Is there a way to support callbacks when the async workflow is complete in Java?

Hi,

After the async workflow execution is complete, I want to post metrics to another service. The metrics is a combination of the workflow info (start, close, execution duration) + workflow internal query state.

I’m trying to figure out what the best way to do this. Is there a mechanism that supports that?

Option 1
One option that I can think of is to create an activity that gets executed at the end of the workflow. This activity can report the workflow’s internal query state. However, with this approach, it’s not clear to me how I would get the (workflow execution start, close, execution duration) other then executing the following call in the activity

      DescribeWorkflowExecutionRequest request =
          DescribeWorkflowExecutionRequest.newBuilder()
              .setNamespace("default")
              .setExecution(WorkflowExecution.newBuilder().setWorkflowId(workflowId.toString()))
              .build();
      DescribeWorkflowExecutionResponse response = stub.describeWorkflowExecution(request);

Option 2
The other option is that I could just get Workflow.getInfo.getRunStartedTimestampMillis() which I think is the start time and base on that I can get the current time which would be the close out time and subtract the two to get the execution duration.

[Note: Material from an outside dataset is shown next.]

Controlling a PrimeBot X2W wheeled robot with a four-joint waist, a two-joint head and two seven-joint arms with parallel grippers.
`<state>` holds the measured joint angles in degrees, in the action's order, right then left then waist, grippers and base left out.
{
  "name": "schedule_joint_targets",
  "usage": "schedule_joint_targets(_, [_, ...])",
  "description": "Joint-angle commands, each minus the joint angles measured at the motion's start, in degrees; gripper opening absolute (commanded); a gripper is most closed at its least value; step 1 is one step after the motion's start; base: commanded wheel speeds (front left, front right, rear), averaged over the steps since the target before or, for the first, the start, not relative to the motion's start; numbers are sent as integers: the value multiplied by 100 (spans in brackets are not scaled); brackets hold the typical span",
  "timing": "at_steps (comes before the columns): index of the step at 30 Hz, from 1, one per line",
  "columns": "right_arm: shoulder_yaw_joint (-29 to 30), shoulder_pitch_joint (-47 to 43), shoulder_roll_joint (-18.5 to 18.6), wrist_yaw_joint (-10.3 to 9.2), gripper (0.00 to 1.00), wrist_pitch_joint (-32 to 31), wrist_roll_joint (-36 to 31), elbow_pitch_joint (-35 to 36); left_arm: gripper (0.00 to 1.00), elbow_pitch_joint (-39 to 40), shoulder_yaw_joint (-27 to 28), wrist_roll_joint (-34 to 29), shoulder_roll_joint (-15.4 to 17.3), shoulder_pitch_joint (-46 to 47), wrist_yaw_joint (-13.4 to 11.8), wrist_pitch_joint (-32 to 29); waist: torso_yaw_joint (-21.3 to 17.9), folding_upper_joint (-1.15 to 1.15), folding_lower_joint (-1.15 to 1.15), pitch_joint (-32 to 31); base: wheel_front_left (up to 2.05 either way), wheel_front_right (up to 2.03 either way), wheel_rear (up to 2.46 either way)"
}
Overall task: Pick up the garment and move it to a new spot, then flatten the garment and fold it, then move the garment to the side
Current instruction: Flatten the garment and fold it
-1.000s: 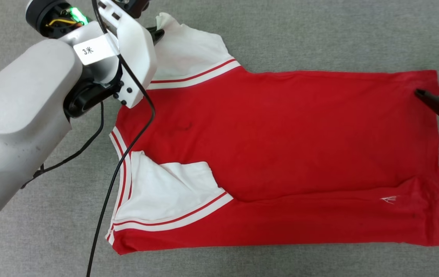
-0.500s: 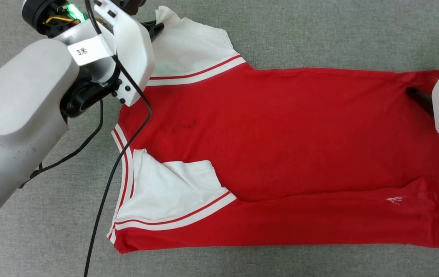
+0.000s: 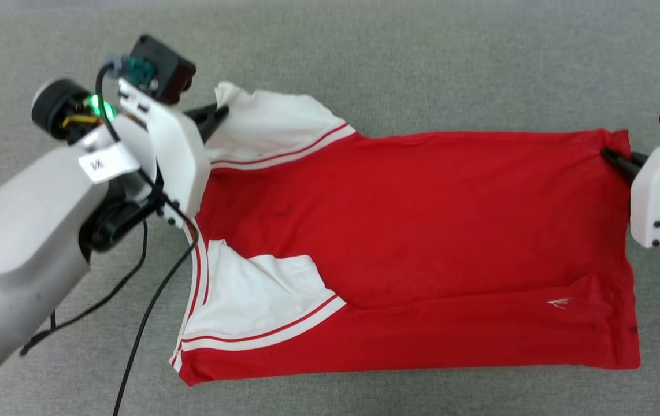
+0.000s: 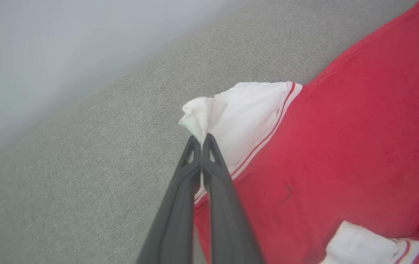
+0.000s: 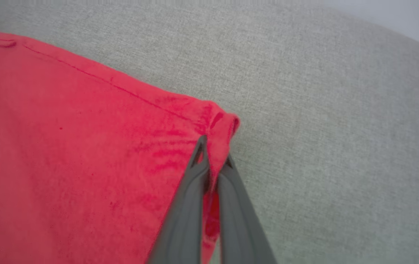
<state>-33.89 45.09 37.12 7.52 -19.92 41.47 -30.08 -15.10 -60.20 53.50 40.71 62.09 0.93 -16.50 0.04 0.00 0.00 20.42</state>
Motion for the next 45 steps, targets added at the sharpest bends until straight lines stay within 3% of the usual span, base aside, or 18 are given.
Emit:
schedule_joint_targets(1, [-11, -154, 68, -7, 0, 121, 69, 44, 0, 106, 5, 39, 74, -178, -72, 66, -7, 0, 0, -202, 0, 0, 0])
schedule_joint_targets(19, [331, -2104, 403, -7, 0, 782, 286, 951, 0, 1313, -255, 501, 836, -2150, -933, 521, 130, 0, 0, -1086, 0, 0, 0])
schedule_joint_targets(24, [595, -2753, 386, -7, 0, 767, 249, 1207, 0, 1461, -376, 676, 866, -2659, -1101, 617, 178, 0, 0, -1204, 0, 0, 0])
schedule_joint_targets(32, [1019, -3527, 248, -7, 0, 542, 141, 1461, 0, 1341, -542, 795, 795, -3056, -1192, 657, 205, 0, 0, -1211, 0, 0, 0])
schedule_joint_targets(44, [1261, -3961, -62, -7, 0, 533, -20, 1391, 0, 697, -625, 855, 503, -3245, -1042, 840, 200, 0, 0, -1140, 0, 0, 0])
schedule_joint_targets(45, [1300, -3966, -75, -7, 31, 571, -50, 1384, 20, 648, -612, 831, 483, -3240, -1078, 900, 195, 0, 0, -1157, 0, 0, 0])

However, with this approach I feel like the times could be a bit inaccurate since

  • it’s using the worker machine time vs. the temporal server’s time
  • There is a comment on the getRunStartedTimestampMillis() which states it can diff then the actual started execution time. Curious on why that would be the case?
  /**
   * The time workflow run has started. Note that this time can be different from the time workflow
   * function started actual execution.
   */

Option 3
Is there a way to trigger a callback once the async workflow completes? In the worker service, I could then just trigger a call to get the data and send it to the external service. I’m guessing this is probably not recommended since you want to do everything within the context of a workflow.

I also realize that setting up elastic search could prob solve this problem as well. Let’s say that I need a workaround before that is configured and setup properly.

Thanks,
Derek

I would go with an activity executed at the end of the workflow. Then I would use Workflow.currentTimeMillis() - Workflow.getInfo().getRunStartedTimestampMillis() to measure the workflow execution latency. Both APIs return workflow time that comes from the service. So worker clock skew is not going to affect the result.

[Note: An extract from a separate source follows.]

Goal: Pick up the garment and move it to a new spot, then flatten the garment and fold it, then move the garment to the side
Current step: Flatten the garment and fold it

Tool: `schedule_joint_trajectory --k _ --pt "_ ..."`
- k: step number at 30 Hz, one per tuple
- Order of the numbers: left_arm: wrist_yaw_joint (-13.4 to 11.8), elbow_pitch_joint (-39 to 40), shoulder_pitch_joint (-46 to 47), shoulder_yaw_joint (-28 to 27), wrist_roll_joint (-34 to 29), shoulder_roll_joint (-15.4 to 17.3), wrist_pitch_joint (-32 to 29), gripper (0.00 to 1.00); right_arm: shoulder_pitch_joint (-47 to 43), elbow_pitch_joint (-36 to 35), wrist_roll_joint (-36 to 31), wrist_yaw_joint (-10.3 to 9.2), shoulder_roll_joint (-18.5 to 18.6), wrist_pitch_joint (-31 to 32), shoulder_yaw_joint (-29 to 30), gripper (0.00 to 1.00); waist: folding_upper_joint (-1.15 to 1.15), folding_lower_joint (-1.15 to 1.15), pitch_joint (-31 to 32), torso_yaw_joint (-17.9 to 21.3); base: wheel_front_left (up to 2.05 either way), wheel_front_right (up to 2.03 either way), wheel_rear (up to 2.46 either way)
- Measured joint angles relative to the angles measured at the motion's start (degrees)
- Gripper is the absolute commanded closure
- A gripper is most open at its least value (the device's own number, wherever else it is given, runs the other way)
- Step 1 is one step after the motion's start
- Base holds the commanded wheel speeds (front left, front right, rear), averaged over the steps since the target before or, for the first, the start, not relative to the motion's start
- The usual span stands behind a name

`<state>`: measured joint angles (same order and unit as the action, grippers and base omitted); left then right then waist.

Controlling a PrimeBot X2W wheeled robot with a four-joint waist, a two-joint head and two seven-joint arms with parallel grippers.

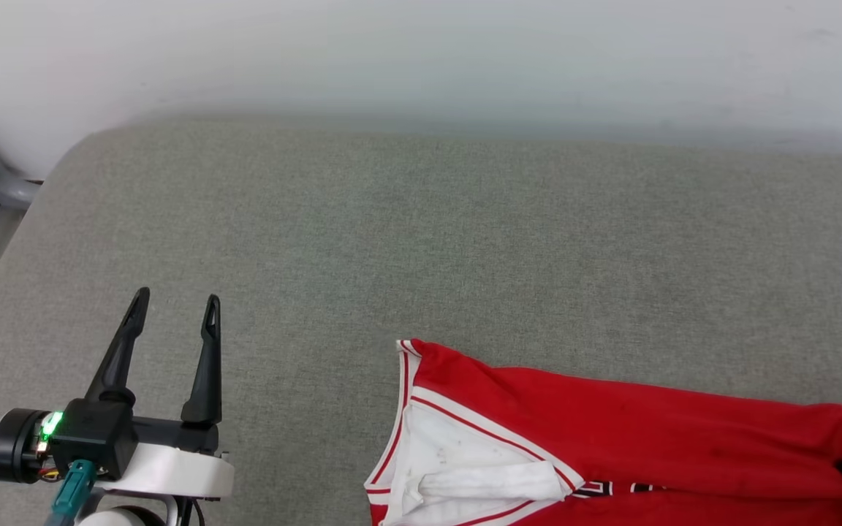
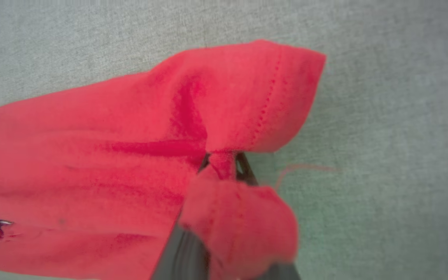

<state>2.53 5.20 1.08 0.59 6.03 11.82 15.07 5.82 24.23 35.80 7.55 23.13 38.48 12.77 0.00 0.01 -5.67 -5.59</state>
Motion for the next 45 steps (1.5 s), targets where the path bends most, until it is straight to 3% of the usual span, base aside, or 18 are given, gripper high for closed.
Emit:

  • There is a comment on the getRunStartedTimestampMillis() which states it can diff then the actual started execution time. Curious on why that would be the case?

If all workflow workers are down then the actual workflow execution is not going to happen until they are back. That’s why Workflow.getInfo().getRunStartedTimestampMillis() can return different time than Workflow.currentTimeMillis() at the beginning of the workflow method.

Thanks!

I also want to report the status of the workflow up till I publish the metrics. I’m not sure if this is accurate, but I"m guessing if it gets to this point then the workflow is pretty much complete so the status here is complete.

However, I’m trying to figure out how I can tell if any of the other workflowExecution status where triggered

    WORKFLOW_EXECUTION_STATUS_FAILED(3),
    WORKFLOW_EXECUTION_STATUS_CANCELED(4),
    WORKFLOW_EXECUTION_STATUS_TERMINATED(5),
    WORKFLOW_EXECUTION_STATUS_TIMED_OUT(7),

What I did was within the workflow scope have a try catch to catch any exception with a final block that would execute the last activity. I was hoping that there would be some indication that of the other status. Fro example, if a WorkflowException or a TemporalException is thrown then that would imply WORKFLOW_EXECUTION_STATUS_FAILED. However, Its not clear if that would be true for WORKFLOW_EXECUTION_STATUS_CANCELED, WORKFLOW_EXECUTION_STATUS_TERMINATED, WORKFLOW_EXECUTION_STATUS_TIMED_OUT.

I’m guessing this may not work, and wondered if you could give me any insights?
Thanks,
Derek

You are correct. At this point, the application code is not notified in case of termination and time out. By definition, both of them kill workflow without giving it any chance to perform the cleanup. In a normally operating system, both of those are not really used. The termination and timeout metrics are reported by the service. So you could use those instead.